--- Activity ---
Nothing but the pictures is dropped; write out all the remaining data below exactly.
━━━━━━━━
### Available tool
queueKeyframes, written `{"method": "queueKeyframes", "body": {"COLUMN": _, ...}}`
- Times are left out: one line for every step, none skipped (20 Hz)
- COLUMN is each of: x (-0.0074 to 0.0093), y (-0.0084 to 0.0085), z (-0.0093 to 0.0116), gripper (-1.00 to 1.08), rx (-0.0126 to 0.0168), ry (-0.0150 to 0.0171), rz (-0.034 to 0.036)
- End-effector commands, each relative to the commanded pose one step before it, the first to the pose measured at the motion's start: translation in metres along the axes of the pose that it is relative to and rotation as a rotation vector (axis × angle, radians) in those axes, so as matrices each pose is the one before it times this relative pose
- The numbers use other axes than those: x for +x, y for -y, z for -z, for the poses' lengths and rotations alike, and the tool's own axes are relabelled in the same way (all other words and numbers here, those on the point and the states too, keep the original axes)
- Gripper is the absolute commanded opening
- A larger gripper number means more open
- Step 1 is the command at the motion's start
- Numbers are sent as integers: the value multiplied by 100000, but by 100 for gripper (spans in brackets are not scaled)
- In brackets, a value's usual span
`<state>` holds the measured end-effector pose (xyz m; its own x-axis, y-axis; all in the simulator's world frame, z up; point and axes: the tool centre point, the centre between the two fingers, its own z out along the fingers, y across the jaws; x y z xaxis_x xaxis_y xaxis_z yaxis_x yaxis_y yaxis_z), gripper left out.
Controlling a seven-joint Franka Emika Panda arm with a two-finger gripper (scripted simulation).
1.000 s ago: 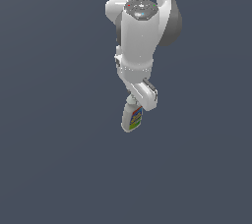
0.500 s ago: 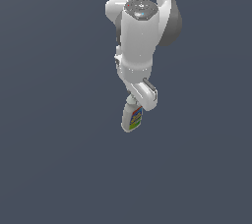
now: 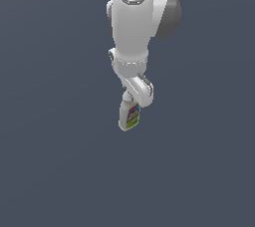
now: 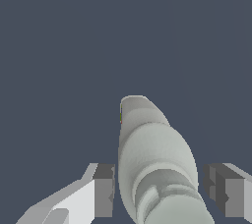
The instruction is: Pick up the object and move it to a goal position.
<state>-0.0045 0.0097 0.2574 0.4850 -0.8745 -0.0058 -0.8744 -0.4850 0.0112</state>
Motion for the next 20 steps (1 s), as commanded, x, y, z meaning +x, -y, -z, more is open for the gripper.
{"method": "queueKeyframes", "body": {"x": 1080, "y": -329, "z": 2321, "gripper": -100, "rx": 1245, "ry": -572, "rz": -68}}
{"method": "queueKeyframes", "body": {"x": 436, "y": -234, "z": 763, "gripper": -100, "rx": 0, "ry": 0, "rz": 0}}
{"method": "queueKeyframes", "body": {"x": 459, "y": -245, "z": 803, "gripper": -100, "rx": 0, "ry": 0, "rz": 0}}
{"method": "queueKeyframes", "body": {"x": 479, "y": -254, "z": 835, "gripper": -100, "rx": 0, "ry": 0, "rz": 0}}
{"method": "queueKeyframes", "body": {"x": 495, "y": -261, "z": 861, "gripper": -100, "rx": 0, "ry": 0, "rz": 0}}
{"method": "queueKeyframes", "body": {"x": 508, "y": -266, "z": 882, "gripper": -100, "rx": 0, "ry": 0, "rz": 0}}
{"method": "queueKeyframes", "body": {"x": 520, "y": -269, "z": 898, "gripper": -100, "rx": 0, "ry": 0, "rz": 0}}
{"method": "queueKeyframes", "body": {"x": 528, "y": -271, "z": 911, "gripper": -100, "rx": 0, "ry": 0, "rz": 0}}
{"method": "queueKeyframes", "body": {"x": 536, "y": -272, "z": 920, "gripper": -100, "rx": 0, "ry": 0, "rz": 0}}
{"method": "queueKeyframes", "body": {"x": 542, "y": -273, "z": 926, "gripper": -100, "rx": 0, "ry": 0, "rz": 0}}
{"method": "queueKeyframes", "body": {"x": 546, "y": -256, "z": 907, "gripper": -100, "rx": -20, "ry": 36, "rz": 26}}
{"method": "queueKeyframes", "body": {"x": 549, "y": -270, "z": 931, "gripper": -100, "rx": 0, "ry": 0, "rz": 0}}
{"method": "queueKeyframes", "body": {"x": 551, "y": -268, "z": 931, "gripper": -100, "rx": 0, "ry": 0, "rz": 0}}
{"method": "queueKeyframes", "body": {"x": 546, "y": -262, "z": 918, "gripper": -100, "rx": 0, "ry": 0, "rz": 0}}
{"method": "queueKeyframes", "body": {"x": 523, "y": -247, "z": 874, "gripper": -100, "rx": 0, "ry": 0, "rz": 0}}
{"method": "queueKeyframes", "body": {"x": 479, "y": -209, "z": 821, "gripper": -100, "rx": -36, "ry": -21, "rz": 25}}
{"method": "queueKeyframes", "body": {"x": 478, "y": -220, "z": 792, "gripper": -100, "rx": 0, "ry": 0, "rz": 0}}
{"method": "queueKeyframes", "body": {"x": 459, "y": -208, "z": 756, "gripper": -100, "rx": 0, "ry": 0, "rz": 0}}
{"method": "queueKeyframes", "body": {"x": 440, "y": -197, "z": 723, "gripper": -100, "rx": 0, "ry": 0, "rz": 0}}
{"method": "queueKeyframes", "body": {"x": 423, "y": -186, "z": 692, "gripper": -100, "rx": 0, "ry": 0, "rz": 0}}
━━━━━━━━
--- Solved problem ---
### Available tool
queueKeyframes, written `{"method": "queueKeyframes", "body": {"COLUMN": _, ...}}`
- Times are left out: one line for every step, none skipped (20 Hz)
- COLUMN is each of: x (-0.0074 to 0.0093), y (-0.0084 to 0.0085), z (-0.0093 to 0.0116), gripper (-1.00 to 1.08), rx (-0.0126 to 0.0168), ry (-0.0150 to 0.0171), rz (-0.034 to 0.036)
- End-effector commands, each relative to the commanded pose one step before it, the first to the pose measured at the motion's start: translation in metres along the axes of the pose that it is relative to and rotation as a rotation vector (axis × angle, radians) in those axes, so as matrices each pose is the one before it times this relative pose
- The numbers use other axes than those: x for +x, y for -y, z for -z, for the poses' lengths and rotations alike, and the tool's own axes are relabelled in the same way (all other words and numbers here, those on the point and the states too, keep the original axes)
- Gripper is the absolute commanded opening
- A larger gripper number means more open
- Step 1 is the command at the motion's start
- Numbers are sent as integers: the value multiplied by 100000, but by 100 for gripper (spans in brackets are not scaled)
- In brackets, a value's usual span
`<state>` holds the measured end-effector pose (xyz m; its own x-axis, y-axis; all in the simulator's world frame, z up; point and axes: the tool centre point, the centre between the two fingers, its own z out along the fingers, y across the jaws; x y z xaxis_x xaxis_y xaxis_z yaxis_x yaxis_y yaxis_z), gripper left out.
Controlling a seven-joint Franka Emika Panda arm with a two-finger gripper (scripted simulation).
1.000 s ago: 
0.500 s ago: 
now: 
now: 
The instruction is: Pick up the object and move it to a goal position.
<state>-0.0045 0.0097 0.2574 0.4850 -0.8745 -0.0058 -0.8744 -0.4850 0.0112</state>
Motion for the next 20 steps (1 s), as commanded, x, y, z meaning +x, -y, -z, more is open for the gripper.
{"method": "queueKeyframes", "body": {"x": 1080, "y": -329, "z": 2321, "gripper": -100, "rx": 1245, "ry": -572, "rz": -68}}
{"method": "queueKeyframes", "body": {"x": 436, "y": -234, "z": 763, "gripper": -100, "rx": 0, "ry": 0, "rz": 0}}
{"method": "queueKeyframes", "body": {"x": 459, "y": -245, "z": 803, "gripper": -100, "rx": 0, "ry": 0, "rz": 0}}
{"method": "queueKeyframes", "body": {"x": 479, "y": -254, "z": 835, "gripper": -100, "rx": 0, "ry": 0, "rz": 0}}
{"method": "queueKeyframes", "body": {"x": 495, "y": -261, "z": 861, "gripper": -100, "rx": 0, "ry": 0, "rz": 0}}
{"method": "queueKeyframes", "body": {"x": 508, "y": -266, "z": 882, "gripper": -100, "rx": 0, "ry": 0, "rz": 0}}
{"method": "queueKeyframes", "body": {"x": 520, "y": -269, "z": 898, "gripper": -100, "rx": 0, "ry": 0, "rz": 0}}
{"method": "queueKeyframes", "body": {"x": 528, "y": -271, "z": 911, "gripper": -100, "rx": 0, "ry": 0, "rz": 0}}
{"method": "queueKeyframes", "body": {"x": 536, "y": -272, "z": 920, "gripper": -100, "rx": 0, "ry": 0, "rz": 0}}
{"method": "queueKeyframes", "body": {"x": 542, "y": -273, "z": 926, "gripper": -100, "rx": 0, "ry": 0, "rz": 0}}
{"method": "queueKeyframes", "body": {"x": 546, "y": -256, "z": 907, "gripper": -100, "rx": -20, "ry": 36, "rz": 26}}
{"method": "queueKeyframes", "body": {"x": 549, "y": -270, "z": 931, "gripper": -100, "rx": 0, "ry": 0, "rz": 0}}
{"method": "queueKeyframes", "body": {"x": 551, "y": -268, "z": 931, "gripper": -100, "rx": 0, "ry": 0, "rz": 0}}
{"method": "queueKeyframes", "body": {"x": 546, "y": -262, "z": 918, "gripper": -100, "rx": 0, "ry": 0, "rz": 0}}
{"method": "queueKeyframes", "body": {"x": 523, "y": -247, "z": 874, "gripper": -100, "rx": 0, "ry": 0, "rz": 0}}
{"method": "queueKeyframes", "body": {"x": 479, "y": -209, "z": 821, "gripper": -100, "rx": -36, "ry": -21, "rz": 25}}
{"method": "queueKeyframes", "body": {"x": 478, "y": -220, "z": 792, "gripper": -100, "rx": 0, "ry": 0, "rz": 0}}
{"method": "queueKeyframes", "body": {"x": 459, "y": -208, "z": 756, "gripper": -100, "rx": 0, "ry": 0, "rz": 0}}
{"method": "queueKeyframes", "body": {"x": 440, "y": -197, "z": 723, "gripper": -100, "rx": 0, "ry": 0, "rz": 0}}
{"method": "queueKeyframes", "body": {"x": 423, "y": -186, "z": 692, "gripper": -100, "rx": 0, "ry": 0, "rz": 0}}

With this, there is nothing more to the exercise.